Fi-Ne-Ni-Fe-Te- Si-Ti-Se


----------



## soop (Aug 6, 2016)

Ti>>>Te>Si=Ni>Fe=Se>Ne>Fi


----------



## Jaune (Jul 11, 2013)

Ti > Se = Si > Fi = Te > Ni > Ne > Fe


----------



## mp2 (Dec 18, 2016)

Si-Ne-Ti-Ni-Fi-Fe-Te-Se


----------



## Sky_Nova_20 (Sep 10, 2017)

Ti = Te = Fi = Fe = Si = Se = Ni = Ne
It's obvious, this wouldn't make any sense whatsoever.
Aside from that, I can't really be exactly sure. It's pretty much a mix to me.


----------



## Highway Nights (Nov 26, 2014)

As far as stereotypical usage goes

Se=Ti>Fe>Te>Ni>Ne>Si>Fi

Always score absurdly high Te on function tests for whatever reason.
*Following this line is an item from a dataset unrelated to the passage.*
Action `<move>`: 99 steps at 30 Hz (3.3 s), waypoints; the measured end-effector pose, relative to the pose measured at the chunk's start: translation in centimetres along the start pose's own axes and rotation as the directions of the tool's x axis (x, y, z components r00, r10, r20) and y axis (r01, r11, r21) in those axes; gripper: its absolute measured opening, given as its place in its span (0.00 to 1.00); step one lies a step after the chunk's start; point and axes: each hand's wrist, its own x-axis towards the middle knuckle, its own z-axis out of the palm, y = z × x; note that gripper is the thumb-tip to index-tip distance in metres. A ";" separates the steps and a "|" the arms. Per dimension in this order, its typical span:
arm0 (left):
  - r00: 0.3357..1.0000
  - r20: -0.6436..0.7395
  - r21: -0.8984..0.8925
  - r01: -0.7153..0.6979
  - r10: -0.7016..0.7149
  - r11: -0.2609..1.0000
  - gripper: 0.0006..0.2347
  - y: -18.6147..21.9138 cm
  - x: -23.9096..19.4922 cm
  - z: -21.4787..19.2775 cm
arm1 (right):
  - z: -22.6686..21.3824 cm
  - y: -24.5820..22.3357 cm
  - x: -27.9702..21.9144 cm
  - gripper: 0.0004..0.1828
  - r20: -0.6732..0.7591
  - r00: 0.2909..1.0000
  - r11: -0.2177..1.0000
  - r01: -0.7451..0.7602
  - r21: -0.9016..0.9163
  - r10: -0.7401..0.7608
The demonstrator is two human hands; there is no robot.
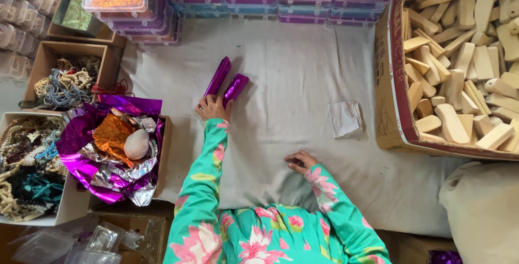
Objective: The person wipes two small wooden blocks with a white cloth on a table. They then wrap the blocks in a sheet of purple foil, roll the package, and place it into a clear plastic container. Finally, the person wipes the container with the cloth.
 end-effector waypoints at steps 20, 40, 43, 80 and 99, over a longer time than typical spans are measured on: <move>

Seem a lot of ESTPs on here report the same thing.


----------



## spaceynyc (Feb 18, 2017)

Ni > Fe > Ne > Fi > Ti > Se = Si > Te


----------



## remarkable_remark (Apr 28, 2017)

Ni > Ne > Te > Ti > Fe > Si > Fi > Se 
.
It's a one big mess, but welp ¯\_(ツ)_/¯


----------



## OliveBranch (Aug 30, 2017)

In terms of strength (not preference) mine are Fi, Ne, Ni, Fe, Si, Te, Ti, Se

Straight up NF lol.


----------



## Varyafiriel (Sep 5, 2012)

MBTI-Definitions: Ni-Fe-Ti-Fi-Te=Si-Ne-Se


----------



## Cacaia (Feb 5, 2018)

I have done sooo many tests...they all come out a little bit like this last functions test I took:

*Fe)66* Fi)62
*Ni)57 *Ne)41
*Te)40* Ti)32
*Si)30 *Se)28
So...ENFJ with ENFP tendencies, almost an ESFJ, but not quite. Ennegram 2w3 :tongue:


----------



## Lakigigar (Jan 4, 2016)

I'm not sure but maybe

Fi > Ti > Ne > Se > Si > Ni > Fe > Te

I'm especially not sure about Se, Si and Ni, and might overestimate my Ti atm.


----------



## Mr Castelo (May 28, 2017)

1. Ni, Ti, Te
2. Ne, Fi, Si
3. Se, Fe


----------